TASK DIRECTIONS: Show the lines of the material that contain the word "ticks".

INFORMATION PROVIDED:
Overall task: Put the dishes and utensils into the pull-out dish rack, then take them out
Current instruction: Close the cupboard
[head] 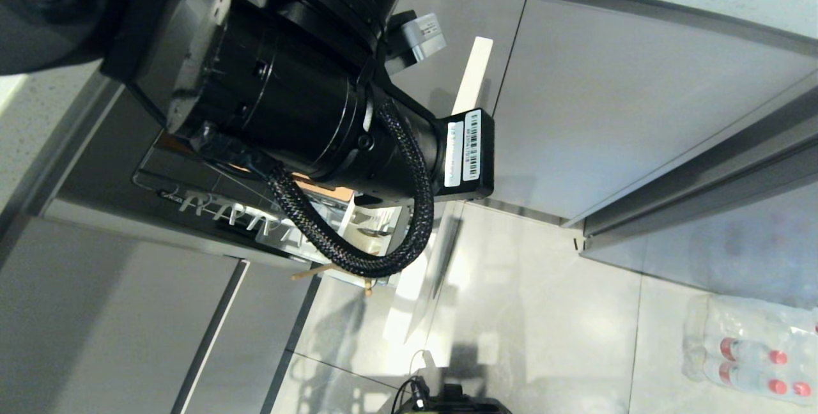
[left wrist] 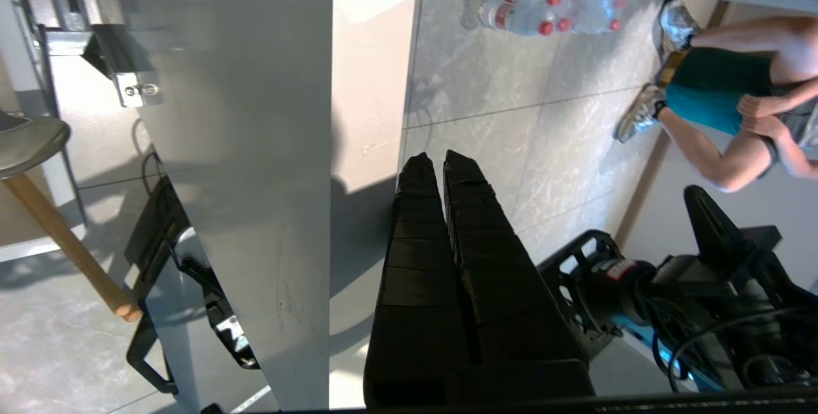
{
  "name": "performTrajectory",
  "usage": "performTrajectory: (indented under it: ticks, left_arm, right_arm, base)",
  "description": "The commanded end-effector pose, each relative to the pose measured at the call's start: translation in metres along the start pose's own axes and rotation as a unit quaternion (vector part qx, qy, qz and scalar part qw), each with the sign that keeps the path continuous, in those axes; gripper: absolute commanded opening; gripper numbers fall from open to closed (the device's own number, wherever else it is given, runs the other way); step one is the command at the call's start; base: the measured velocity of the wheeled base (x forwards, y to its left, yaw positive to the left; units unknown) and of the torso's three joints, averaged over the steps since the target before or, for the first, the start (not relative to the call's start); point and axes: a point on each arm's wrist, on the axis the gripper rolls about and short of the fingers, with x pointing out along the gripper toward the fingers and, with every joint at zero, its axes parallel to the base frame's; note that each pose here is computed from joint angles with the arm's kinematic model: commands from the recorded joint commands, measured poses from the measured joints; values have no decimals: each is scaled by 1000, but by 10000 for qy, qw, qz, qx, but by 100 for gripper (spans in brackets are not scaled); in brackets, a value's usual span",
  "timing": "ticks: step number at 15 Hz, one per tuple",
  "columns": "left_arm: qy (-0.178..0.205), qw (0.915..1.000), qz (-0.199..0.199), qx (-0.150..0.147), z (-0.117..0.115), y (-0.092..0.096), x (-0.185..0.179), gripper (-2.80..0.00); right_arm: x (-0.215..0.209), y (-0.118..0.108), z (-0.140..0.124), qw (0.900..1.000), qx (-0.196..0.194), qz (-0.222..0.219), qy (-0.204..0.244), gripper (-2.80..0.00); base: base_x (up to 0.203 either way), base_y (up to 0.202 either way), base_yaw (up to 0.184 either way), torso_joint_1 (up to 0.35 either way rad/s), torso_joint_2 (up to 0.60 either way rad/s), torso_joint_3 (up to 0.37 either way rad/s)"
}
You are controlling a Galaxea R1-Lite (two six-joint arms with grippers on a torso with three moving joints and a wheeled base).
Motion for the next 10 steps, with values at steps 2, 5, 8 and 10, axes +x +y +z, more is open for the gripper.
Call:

PROBLEM SOLUTION:
  "usage": "performTrajectory: (indented under it: ticks, left_arm, right_arm, base)",
  "timing": "ticks: step number at 15 Hz, one per tuple",

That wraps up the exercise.